Bung Tomo sering berkomunikasi dengan Kiai Hasyim Asy’ari, terutama dalam upaya mengusir penjajah dari bumi Indonesia. Bahkan sekitar tahun 70-an Bung Tomo sempat bermain ke Pesantren Tebuireng dan bernostalgia dengan para santri. ”Saya biasanya duduk-duduk di sini ini ,” ungkap Bung Tomo sambil menunjuk teras masjid Tebuireng. Maksudnya, sebelum diterima Kiai Hasyim Asy’ari di ndalem Bung Tomo biasanya duduk di tangga masjid sambil menunggu giliran dipanggil.

Dalam perspektif psikoreligius pekik Allahu Akbar sangat urgen dan determinan karena secara fungsional bisa membakar semangat ilahiah dalam perang melawan penjajah. 


Ironisnya, pada Orde Baru, pekik Allahu Akbar ini sempat dimanipulasi dan disembunyikan dari buku-buku sejarah SD, SLTP dan SLTA. Dalam buku-buku pelajaran itu tak ada pekik Allahu Akbar yang menggelora.

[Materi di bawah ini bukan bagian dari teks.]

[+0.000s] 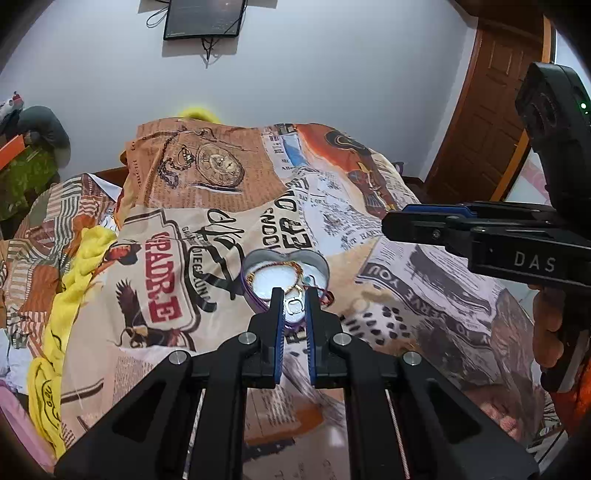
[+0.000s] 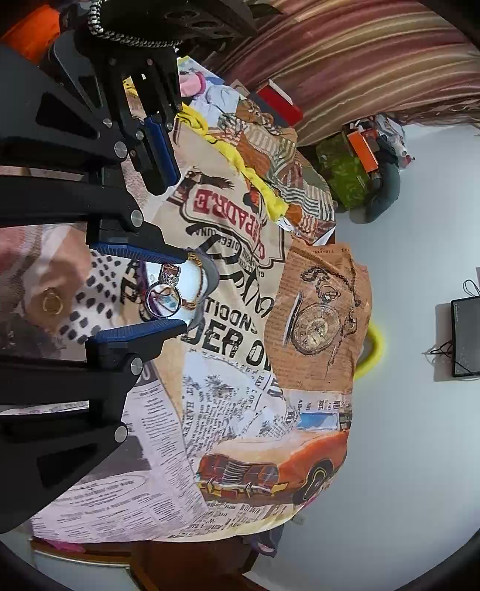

Begitu juga peran besar tokoh keagamaan direduksi sedemikian rupa sehingga mereka seolah kurang berperan dalam perang kemerdekaan melawan penjajah. Tapi karena sejarah sejatinya tak bisa dimanipulasi, maka kebenaran sejarah juga yang kemudian mengoreksi berbagai manipulasi sejarah. 

The Secular City

Ada pertanyaan dari publik, kenapa Pemerintah Kota Surabaya ketika dipimpin Walikota Bambang DH dari PDIP itu terkesan kurang serius memperjuangkan Bung Tomo sebagai pahlawan. Benarkah ada unsur politis? Wallahu’alam. Yang pasti, kita bisa mencermati perkembangan Kota Surabaya dalam 10 tahun terakhir ini. Kota terbesar kedua setelah Jakarta ini telah mengalami pergeseran orientasi luar biasa. Jika 10 tahun sebelumnya Kota Surabaya masih mengapresiasi karakter kultural dan nilai-nilai ke-surabaya-an, maka 10 tahun terakhir ini justeru sebaliknya.